The BlueMilk research project is funded by the Federal Ministry of Food and Agriculture. The German government has set itself the goal of sourcing 80% of electricity consumption from renewable energies by 2030 in order to achieve the overriding goal of net greenhouse gas neutrality by 2045. This requires an enormous expansion of photovoltaic and wind power plants, which, also means volatile power generation and demands flexibility from consumers and controllable power generators.
Dairy companies could meet this with flexible energy concepts, the researchers say. Professor Uwe Holzhammer thinks that flexibility in detail and in interaction will be necessary in the future in order to be able to react to the conditionally plannable power generation from wind and photovoltaics.

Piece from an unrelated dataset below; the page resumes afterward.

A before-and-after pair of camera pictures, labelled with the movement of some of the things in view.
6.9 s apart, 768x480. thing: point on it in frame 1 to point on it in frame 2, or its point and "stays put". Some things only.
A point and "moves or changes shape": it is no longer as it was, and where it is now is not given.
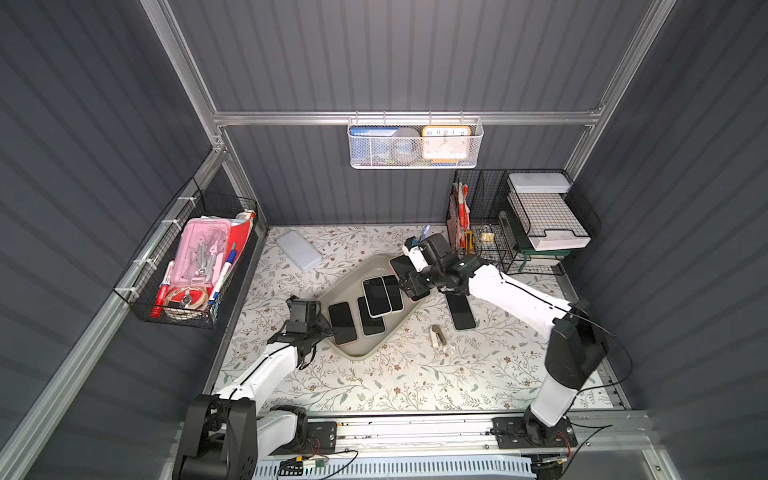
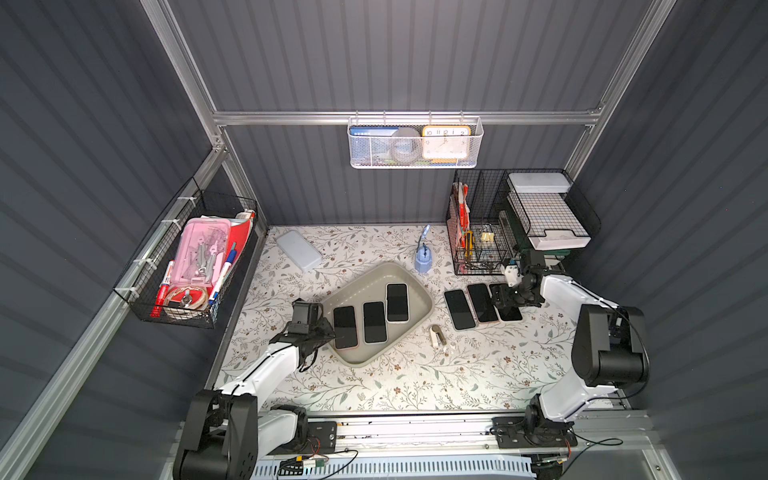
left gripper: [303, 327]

“This is the only way, which the future renewable electricity volumes can be used cost-efficiently. Flexibility is not a burden. It offers companies the opportunity to stabilise energy costs,” Holzhammer says.
The approach is to use fluctuations in electricity exchange prices to the company’s benefit. The project came to the conclusion that this approach saves emissions at the same time. If the share of renewable energy in the public power grid is high, emissions are also low. Clean electricity is therefore also cheap electricity.
Volker Selleneit, research associate at the THI, has examined different energy supply concepts for dairies, which can provide this flexibility with combined heat and power plants (CHP) and the approach of sector coupling (heat is generated from electricity).
Both the energy supply costs for dairies and operational emissions are to be reduced in this way. To do this, it is necessary to plan the use of energy conversion systems intelligently and strategically with a view to 2030, he notes. The optimisation was simulated in models, taking into account fluctuating electricity exchange prices, and compared with the existing concept of self-supply of electricity by a combined heat and power plant. This is a design that has been common in recent years.
The results for the years 2020 to 2022 showed large differences. In 2020, the energy supply costs for flexible concepts were significantly higher than the previous concept of self-supply of CHP power. For 2021 and 2022, however, the cost situation was turning, and flexible concepts were a more cost-resilient alternative.
The THI team of scientists expects a development towards significantly more volatility in the electricity supply and thus in the electricity price in the future. At the same time, with increasing flexibility of the processes, business risks can be reduced in the years with extreme prices and price fluctuations such as 2022.
In the studies, it was particularly positive that the company’s greenhouse gas emissions can be reduced in any case with flexible concepts. In connection with adapted heat utilisation concepts, which Selleneit also considers necessary, further increases in efficiency and reductions in greenhouse gases are possible.
Martin Stöckl, also a research associate at THI, dealt with the special flexibility option of cooling systems in dairies. “If the proportion of renewable energy in the public power grid is high, the temperature in the cold store is lowered. Conversely, the cooling capacity is reduced, when the renewable energy share is low. The products themselves store the necessary cold and only move within a predefined temperature range in order to ensure continued high quality,” Stöckl notes.
This means that there are normally around 5ºC in the cold store. But if the sun shines during the day, it can be cooled more. The cold stored in the products can then be used at night and the system switched off.
If it is possible to further reduce the temperatures of the products before transport using renewable electricity than is currently the case, costs, resource consumption and emissions can also be reduced in the logistics chain. The scientists see great potential here for reducing carbon emissions and at the same time, improving the economic competitiveness of the dairies.